How Long Shall We Wait For God?
Some people see religion as a means of obtaining good things, but God sees it as a means of making us good people.
By Don Ruhl
David was a man who seemed to have his life in order. He killed lions, bears, and giants, he defeated all of Israel’s enemies, he made Israel great, and God used him as a type of the Christ. Why? David confessed freely his total and exclusive dependence on God, but David also showed himself to be a mere man with struggles just like us.
Sometimes as we wait for God it seems like an eternity. Charles Spurgeon, a Baptist preacher in the 19th century, wrote, “Time flies with full-fledged wing in our summer days, but in our winters he flutters painfully. A week within prison-walls is longer than a month at liberty” (Treasury of David, Nashville, Tennessee: Thomas Nelson Publishers, Volume I, p. 151). There were times when David thought that God had forsaken him, but when David contemplated God’s work in the past, David took courage and rejoiced in the anticipated victory. Psalm 13 shows him on one such journey.
Feeling forgotten by God
David had a question of longsuffering. “How long, O LORD?” (Psa 13.1a). Sometimes we ask how long, because being in fellowship with the Almighty God of heaven we expect instant gratification. Some people even see religion as a means of obtaining good things, but God sees it as a means of making us good people.
David’s wait convinced him that God had forgotten, “Will You forget me forever?” (13.1b). His wait seemed like a million years! It seemed long enough that he knew he was forgotten by the omniscient God.
David was persuaded that God was ignoring him, “How long will You hide Your face from me?” (13.1c). We cannot see God, but we see His actions, so if He is not answering with actions, we conclude that the omnibenevolent God is not watching. But God was there; David’s vision was blurred by the storms of persecution.
David began relying on his own counsel, “How long shall I take counsel in my soul, having sorrow in my heart daily?” (13.2a). Like King Saul, who grew impatient for Samuel’s arrival, David decided himself what to do.
David could not understand the exaltation of his enemies, “How long will my enemy be exalted over me?” (13.2b). They were wicked unbelievers who did not care for the things of the Spirit, so how could God let them be exalted?

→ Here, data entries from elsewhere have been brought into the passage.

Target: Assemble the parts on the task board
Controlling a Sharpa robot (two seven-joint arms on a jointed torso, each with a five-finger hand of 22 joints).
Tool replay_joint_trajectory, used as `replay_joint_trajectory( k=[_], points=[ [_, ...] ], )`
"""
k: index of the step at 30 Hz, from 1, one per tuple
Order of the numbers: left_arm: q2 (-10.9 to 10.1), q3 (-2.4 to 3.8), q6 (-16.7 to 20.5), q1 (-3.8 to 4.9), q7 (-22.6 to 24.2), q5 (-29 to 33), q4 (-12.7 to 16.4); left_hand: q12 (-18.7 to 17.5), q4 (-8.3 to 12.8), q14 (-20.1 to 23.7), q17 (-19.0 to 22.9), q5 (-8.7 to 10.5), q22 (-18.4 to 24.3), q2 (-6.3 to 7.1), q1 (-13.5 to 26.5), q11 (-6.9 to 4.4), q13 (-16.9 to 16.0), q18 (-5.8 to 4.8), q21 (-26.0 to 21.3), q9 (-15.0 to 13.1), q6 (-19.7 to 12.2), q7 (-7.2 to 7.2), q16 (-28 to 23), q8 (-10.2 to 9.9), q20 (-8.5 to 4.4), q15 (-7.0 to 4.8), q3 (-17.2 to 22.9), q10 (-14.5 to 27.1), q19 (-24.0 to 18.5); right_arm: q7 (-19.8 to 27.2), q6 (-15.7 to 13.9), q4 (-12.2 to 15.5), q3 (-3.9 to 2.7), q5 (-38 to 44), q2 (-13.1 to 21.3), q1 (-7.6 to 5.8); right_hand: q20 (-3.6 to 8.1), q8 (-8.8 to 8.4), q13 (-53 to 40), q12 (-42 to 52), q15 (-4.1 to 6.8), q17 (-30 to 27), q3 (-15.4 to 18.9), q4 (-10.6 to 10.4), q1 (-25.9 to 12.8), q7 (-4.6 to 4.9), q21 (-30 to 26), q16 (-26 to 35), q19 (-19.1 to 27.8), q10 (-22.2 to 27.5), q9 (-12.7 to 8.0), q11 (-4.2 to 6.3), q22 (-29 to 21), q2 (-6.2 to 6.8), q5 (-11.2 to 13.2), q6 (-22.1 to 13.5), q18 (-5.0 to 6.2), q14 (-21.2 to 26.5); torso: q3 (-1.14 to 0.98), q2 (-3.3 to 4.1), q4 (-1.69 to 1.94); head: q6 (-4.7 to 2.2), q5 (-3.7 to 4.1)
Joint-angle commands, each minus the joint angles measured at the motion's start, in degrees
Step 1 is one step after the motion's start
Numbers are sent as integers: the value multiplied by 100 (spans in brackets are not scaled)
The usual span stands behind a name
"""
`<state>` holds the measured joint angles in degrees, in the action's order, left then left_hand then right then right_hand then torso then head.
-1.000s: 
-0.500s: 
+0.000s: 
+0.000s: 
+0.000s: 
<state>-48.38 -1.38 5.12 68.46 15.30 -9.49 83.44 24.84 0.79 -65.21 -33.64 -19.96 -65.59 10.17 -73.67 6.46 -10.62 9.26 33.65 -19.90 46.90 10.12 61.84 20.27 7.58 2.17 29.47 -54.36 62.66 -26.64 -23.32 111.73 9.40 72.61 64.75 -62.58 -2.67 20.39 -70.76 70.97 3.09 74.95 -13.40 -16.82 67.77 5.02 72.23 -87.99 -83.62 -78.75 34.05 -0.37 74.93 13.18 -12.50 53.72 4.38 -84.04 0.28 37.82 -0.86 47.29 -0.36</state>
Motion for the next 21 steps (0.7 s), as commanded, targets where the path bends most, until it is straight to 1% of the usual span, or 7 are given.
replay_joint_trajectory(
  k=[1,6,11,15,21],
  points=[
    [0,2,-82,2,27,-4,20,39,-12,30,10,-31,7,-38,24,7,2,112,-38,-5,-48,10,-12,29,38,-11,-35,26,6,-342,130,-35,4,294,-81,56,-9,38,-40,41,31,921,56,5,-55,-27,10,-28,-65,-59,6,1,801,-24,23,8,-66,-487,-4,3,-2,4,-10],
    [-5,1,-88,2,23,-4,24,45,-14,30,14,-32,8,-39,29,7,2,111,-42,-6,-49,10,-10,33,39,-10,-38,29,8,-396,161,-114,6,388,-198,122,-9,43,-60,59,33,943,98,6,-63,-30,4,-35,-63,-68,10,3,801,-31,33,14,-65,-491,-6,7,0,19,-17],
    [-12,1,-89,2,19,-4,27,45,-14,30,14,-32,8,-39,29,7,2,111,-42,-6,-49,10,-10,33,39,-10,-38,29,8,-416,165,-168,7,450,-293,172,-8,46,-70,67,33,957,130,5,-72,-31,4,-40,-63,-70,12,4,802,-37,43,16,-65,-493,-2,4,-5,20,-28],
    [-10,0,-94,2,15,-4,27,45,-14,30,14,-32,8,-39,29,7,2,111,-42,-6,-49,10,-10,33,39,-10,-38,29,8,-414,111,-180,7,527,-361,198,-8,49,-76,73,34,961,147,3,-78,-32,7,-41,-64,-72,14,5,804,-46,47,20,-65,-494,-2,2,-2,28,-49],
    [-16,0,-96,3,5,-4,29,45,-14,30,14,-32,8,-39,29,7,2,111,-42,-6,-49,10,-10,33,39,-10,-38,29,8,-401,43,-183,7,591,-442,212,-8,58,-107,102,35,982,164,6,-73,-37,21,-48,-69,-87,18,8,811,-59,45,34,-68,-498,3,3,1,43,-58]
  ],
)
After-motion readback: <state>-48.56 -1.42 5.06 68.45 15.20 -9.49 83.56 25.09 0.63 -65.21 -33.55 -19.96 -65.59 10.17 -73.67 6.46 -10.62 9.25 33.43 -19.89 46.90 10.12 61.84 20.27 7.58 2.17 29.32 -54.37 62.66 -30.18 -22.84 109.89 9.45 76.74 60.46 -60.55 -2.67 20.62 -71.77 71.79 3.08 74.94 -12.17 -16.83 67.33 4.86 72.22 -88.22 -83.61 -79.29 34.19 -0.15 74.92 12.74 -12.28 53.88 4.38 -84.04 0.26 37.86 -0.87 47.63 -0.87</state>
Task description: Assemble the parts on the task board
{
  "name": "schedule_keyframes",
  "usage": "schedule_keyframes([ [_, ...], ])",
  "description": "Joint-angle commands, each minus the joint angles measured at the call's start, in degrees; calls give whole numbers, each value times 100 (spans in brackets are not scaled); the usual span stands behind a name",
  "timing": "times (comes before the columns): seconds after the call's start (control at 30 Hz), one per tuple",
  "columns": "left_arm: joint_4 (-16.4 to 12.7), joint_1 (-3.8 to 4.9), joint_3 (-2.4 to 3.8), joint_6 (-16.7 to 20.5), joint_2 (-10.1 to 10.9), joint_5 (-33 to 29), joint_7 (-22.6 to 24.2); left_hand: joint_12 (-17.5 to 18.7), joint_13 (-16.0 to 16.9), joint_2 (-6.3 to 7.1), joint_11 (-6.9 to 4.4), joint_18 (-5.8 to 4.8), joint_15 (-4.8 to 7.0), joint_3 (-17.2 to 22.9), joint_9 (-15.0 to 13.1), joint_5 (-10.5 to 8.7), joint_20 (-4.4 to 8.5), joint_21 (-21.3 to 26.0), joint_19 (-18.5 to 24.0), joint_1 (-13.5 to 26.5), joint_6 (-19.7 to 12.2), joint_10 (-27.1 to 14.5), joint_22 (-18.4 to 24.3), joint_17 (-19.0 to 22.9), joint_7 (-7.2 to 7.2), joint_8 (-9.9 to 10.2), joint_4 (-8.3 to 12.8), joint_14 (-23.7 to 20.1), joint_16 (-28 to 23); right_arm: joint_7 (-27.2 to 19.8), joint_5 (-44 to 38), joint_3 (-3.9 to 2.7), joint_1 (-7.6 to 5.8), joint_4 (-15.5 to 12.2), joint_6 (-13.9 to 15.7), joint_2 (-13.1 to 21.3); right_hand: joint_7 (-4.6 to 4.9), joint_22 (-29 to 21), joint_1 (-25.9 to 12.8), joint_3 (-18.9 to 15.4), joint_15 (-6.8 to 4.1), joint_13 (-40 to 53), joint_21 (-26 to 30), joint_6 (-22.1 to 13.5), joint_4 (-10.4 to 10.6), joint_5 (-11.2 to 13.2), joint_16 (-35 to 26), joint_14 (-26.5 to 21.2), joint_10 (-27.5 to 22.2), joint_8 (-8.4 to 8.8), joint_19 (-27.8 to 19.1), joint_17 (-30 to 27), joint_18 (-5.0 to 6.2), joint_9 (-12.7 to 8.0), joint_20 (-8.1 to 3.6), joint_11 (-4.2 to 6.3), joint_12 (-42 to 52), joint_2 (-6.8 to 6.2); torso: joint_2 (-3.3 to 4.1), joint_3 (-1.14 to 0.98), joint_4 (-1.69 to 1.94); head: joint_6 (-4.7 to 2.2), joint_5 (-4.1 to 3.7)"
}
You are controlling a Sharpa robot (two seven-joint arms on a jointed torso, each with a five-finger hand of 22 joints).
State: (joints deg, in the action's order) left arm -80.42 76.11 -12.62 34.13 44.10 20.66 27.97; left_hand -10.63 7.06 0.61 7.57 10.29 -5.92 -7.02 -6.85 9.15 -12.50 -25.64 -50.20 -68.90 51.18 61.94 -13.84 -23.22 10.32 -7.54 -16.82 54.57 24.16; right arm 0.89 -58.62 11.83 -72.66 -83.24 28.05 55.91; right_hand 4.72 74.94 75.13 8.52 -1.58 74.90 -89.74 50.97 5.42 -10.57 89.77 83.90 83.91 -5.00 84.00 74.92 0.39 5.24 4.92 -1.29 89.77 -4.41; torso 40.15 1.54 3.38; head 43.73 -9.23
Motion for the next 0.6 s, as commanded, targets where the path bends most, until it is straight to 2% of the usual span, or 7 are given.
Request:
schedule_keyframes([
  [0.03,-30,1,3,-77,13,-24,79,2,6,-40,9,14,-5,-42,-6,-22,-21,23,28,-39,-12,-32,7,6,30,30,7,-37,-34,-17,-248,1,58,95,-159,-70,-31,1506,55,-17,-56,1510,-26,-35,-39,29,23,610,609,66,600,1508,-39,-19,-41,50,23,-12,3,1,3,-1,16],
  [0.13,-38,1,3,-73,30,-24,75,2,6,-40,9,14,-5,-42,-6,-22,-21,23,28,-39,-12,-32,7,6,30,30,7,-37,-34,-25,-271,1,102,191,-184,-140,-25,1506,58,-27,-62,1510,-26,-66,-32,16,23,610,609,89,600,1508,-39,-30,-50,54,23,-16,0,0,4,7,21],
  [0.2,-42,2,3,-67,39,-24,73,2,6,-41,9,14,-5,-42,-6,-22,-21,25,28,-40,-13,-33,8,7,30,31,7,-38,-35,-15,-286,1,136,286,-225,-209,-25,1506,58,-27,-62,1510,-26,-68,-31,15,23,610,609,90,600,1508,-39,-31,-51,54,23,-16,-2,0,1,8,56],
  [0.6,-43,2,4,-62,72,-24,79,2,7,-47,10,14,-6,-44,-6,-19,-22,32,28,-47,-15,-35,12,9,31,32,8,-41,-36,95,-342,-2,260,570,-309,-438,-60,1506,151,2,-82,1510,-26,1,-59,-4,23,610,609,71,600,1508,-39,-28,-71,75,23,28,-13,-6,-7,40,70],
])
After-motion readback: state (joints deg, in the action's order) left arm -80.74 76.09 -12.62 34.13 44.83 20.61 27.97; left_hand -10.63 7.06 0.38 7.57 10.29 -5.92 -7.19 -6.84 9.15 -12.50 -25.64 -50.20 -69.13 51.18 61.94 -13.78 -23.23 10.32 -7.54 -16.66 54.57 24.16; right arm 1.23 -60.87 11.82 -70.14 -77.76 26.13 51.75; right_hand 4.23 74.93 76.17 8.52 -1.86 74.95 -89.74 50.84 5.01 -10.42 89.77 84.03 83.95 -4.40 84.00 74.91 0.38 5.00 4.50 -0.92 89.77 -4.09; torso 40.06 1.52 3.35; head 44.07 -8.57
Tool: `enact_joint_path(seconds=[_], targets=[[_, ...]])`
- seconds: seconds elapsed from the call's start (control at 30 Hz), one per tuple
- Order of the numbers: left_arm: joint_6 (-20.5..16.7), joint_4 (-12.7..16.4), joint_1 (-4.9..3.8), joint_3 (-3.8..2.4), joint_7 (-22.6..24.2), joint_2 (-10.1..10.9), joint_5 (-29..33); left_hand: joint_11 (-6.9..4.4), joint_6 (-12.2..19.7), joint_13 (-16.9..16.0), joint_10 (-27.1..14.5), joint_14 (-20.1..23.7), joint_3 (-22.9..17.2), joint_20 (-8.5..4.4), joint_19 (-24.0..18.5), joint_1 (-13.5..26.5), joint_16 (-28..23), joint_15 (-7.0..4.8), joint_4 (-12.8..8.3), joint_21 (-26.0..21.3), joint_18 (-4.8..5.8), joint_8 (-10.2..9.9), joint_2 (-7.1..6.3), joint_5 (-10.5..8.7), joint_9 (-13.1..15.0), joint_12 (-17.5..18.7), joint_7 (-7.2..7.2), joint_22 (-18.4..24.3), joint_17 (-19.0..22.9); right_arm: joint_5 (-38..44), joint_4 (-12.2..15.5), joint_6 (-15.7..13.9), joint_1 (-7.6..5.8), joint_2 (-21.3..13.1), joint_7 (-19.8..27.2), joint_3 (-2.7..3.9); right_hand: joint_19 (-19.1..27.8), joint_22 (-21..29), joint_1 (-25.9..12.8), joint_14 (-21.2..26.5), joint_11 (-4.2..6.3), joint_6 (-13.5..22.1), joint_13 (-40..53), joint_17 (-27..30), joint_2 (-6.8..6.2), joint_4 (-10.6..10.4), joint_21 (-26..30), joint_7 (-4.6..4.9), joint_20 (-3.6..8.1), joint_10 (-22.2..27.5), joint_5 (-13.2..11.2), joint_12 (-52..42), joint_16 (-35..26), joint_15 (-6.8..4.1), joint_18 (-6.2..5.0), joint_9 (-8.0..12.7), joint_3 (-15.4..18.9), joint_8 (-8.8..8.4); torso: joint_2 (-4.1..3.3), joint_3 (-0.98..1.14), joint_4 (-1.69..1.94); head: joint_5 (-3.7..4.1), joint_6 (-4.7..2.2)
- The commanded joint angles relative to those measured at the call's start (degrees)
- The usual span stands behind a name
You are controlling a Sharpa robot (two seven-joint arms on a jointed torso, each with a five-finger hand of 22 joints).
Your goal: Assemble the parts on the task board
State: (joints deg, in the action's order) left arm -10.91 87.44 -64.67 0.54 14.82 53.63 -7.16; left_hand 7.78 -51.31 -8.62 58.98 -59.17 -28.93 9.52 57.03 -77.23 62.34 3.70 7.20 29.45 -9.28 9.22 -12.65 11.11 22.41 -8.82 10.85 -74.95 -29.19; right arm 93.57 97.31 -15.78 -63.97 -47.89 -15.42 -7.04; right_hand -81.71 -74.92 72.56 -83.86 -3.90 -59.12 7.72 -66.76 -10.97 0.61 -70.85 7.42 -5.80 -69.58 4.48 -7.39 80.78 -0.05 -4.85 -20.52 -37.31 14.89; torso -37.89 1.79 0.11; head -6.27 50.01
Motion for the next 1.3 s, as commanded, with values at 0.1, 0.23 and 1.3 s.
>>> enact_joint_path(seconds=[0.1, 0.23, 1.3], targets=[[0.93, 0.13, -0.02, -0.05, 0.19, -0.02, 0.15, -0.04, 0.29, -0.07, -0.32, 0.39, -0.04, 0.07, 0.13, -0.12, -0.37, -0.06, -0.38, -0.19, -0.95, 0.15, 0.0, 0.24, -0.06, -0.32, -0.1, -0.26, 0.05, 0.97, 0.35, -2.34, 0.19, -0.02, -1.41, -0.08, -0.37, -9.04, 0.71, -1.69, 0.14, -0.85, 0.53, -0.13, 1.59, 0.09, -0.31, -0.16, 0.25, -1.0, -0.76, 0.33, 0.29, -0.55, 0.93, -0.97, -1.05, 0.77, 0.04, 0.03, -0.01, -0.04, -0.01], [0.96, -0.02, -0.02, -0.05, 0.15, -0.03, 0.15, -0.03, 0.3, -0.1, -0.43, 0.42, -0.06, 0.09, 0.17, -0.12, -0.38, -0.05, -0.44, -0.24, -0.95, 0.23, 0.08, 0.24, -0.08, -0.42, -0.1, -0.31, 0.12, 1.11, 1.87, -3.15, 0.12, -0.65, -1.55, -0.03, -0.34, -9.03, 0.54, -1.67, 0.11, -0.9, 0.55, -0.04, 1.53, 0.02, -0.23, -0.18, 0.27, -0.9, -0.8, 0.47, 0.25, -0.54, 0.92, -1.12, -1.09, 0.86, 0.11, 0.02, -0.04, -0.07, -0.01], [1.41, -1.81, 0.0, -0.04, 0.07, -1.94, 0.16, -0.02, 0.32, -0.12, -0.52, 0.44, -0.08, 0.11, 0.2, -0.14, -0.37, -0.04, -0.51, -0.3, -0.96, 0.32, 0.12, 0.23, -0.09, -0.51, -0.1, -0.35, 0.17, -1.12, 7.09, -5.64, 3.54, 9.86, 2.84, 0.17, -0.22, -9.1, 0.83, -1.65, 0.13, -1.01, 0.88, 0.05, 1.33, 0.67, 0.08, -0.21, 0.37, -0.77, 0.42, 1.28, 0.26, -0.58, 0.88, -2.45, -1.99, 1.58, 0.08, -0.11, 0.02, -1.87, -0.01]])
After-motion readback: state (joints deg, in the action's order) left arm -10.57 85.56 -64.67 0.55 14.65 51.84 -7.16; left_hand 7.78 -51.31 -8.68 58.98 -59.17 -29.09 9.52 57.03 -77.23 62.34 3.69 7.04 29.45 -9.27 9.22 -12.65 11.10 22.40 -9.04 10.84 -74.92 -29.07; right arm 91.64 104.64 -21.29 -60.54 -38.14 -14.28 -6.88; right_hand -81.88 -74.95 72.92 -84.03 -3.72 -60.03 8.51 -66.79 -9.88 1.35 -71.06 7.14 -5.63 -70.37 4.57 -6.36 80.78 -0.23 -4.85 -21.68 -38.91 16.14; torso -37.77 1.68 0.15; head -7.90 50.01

David wondered.
Notice the climactic parallelism (heightening of effect) of these two verses, which shows the desperation David was feeling: How long ➞ forget ➞ hide face ➞ personal counsel ➞ perpetual sorrow ➞ enemy exalted.
A plea for help before defeat comes
David had a request for understanding God’s apparent delay, “Consider and hear me, O LORD my God; Enlighten my eyes” (13.3a). Notice David really believed that God was hearing, seeing, and working. Having confidence of these things, David only wanted to understand God’s will.
David needed understanding before death overtook him, “Lest I sleep the sleep of death” (13.3b). If only he could know before he left this life. How unpleasant it would be for David to die, believing the enemy had won and God had forsaken him!
David needed understanding before his enemy claimed victory, “Lest my enemy say, ‘I have prevailed against him’” (13.4a). Sometimes there is a purpose for our enemy’s supposed victory, which might simply be to draw us closer to God.
David needed understanding before his adversaries rejoiced at his being moved, “Lest those who trouble me rejoice when I am moved” (13.4b). The mockery of a victorious adversary is almost more painful than anything else, worse than death, making death sorrowful.
Again observe the climactic parallelism: death ➞ enemy prevails ➞ enemy rejoices.
Confidence in God’s help
David was confident that God would help, “But I have trusted in Your mercy; my heart shall rejoice in Your salvation” (13.5). God had helped David before against lions, bears and giants (1Sa 17.34–37). So he thought God delayed, but He has an appointed time (Hab 2.1–4). David, a man after God’s own heart, did not lead a trouble-free life, but God was with David, developing his character, taking him from despair to confidence through prayer. Through believing-prayer God gave David joy, and he will do the same for us (Rom 15.13). The intensity of joy that comes from belief surpasses the anxiety of suffering (1Pe 1.8).
David was ready to sing to God, knowing of God’s graciousness, “I will sing to the LORD, Because He has dealt bountifully with me” (13.6). Even while still waiting, even while the enemy was contemplating victory and celebration, David had inside information that things would turn out differently. That was faith. God promised victory—and David believed it before it was obvious. There are questions borne from anxiety, that lead to crying in prayer, which concludes in a singing faith.
Now see the climactic parallelism of the whole Psalm: protest ➞ prayer ➞ praise. This is the action of faith. A protest is presented to God, not to idols, nor any other competition of God’s. Then it turns into an actual prayer for help. Knowing to whom David prayed, calmed his fears and gave him confidence of deliverance.